⟨
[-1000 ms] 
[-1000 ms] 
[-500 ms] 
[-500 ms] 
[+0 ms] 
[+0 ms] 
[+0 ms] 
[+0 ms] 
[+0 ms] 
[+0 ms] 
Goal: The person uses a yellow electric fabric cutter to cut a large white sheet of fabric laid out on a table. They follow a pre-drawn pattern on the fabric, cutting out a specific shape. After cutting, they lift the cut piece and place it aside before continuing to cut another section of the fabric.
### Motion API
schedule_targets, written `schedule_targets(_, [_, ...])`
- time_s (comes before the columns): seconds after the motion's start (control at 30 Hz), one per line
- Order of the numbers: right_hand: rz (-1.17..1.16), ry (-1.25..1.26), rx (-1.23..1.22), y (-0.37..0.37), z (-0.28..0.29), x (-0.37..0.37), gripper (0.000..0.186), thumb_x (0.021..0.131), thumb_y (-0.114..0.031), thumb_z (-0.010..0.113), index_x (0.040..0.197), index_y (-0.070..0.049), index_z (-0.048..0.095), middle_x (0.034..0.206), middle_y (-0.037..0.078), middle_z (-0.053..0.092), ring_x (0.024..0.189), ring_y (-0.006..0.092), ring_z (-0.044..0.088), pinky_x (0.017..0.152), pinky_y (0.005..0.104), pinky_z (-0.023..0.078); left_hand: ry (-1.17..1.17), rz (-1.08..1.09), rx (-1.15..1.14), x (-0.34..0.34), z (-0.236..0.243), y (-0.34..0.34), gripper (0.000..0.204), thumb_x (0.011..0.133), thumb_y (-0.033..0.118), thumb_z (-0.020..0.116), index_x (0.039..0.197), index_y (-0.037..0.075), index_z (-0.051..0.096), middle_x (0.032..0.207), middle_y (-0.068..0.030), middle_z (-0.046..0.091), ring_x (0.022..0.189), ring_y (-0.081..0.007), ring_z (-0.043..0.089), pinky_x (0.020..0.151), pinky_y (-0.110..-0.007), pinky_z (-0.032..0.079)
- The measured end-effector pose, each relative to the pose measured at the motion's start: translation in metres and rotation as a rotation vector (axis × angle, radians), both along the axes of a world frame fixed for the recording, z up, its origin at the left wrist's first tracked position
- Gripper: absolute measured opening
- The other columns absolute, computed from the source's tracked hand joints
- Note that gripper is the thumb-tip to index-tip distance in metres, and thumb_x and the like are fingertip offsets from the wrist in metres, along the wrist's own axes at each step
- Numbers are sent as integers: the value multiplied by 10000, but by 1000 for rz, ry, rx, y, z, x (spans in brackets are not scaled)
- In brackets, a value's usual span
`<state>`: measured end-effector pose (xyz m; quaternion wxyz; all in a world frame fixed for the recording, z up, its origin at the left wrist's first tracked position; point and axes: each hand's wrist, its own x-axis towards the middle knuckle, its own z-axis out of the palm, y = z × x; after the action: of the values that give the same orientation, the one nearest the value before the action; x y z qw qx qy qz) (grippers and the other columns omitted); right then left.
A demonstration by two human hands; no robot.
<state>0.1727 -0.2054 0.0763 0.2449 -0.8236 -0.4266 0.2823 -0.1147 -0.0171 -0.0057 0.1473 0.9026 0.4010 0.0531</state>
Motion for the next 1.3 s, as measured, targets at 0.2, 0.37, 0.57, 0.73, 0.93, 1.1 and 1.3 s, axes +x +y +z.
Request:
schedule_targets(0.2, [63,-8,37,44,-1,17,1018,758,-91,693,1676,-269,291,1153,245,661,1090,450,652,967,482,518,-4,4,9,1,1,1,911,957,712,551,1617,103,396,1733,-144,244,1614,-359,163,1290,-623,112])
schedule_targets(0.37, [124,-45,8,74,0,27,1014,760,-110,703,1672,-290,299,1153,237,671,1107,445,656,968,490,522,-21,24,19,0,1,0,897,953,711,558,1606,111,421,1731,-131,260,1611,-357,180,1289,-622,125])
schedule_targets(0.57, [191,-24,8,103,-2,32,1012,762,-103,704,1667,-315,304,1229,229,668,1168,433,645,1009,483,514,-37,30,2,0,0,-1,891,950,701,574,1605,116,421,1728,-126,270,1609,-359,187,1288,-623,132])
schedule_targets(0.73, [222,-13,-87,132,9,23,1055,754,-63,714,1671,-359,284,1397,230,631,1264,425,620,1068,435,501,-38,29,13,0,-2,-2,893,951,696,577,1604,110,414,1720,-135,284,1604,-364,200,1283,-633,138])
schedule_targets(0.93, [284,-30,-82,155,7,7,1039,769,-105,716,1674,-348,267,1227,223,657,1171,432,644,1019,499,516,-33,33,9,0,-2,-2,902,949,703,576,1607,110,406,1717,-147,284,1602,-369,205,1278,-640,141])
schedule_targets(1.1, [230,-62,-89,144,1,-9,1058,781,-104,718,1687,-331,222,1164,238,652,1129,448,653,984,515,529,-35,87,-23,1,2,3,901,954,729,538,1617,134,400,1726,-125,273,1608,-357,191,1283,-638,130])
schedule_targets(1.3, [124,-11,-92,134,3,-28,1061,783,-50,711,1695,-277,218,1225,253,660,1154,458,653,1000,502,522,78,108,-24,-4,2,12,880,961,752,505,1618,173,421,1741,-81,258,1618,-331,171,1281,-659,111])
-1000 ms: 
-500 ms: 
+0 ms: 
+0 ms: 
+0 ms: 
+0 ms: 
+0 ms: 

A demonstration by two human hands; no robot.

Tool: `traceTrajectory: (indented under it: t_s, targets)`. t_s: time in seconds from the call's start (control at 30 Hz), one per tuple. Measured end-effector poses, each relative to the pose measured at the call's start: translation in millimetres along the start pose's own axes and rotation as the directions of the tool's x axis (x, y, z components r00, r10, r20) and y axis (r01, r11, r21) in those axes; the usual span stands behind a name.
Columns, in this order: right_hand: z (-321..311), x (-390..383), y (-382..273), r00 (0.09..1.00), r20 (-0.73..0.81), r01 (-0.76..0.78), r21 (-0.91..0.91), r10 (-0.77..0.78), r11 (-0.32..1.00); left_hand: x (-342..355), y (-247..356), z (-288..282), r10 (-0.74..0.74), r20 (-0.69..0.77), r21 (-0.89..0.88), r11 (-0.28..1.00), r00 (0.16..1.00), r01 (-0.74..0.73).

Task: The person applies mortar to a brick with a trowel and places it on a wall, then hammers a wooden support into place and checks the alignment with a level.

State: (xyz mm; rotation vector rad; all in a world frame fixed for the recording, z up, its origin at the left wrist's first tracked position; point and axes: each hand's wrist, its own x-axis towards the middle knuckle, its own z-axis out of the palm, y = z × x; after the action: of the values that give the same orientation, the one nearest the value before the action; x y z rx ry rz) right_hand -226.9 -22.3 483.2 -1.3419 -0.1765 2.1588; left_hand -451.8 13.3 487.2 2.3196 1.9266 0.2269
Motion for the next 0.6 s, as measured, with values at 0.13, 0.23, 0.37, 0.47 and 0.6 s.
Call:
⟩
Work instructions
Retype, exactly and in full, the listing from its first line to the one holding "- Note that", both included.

Task output
[-1000 ms] 
[-1000 ms] 
[-500 ms] 
[-500 ms] 
[+0 ms] 
[+0 ms] 
[+0 ms] 
[+0 ms] 
[+0 ms] 
[+0 ms] 
Goal: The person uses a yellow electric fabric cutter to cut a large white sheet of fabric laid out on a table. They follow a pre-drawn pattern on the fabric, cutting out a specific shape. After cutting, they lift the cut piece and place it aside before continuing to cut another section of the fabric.
### Motion API
schedule_targets, written `schedule_targets(_, [_, ...])`
- time_s (comes before the columns): seconds after the motion's start (control at 30 Hz), one per line
- Order of the numbers: right_hand: rz (-1.17..1.16), ry (-1.25..1.26), rx (-1.23..1.22), y (-0.37..0.37), z (-0.28..0.29), x (-0.37..0.37), gripper (0.000..0.186), thumb_x (0.021..0.131), thumb_y (-0.114..0.031), thumb_z (-0.010..0.113), index_x (0.040..0.197), index_y (-0.070..0.049), index_z (-0.048..0.095), middle_x (0.034..0.206), middle_y (-0.037..0.078), middle_z (-0.053..0.092), ring_x (0.024..0.189), ring_y (-0.006..0.092), ring_z (-0.044..0.088), pinky_x (0.017..0.152), pinky_y (0.005..0.104), pinky_z (-0.023..0.078); left_hand: ry (-1.17..1.17), rz (-1.08..1.09), rx (-1.15..1.14), x (-0.34..0.34), z (-0.236..0.243), y (-0.34..0.34), gripper (0.000..0.204), thumb_x (0.011..0.133), thumb_y (-0.033..0.118), thumb_z (-0.020..0.116), index_x (0.039..0.197), index_y (-0.037..0.075), index_z (-0.051..0.096), middle_x (0.032..0.207), middle_y (-0.068..0.030), middle_z (-0.046..0.091), ring_x (0.022..0.189), ring_y (-0.081..0.007), ring_z (-0.043..0.089), pinky_x (0.020..0.151), pinky_y (-0.110..-0.007), pinky_z (-0.032..0.079)
- The measured end-effector pose, each relative to the pose measured at the motion's start: translation in metres and rotation as a rotation vector (axis × angle, radians), both along the axes of a world frame fixed for the recording, z up, its origin at the left wrist's first tracked position
- Gripper: absolute measured opening
- The other columns absolute, computed from the source's tracked hand joints
- Note that gripper is the thumb-tip to index-tip distance in metres, and thumb_x and the like are fingertip offsets from the wrist in metres, along the wrist's own axes at each step

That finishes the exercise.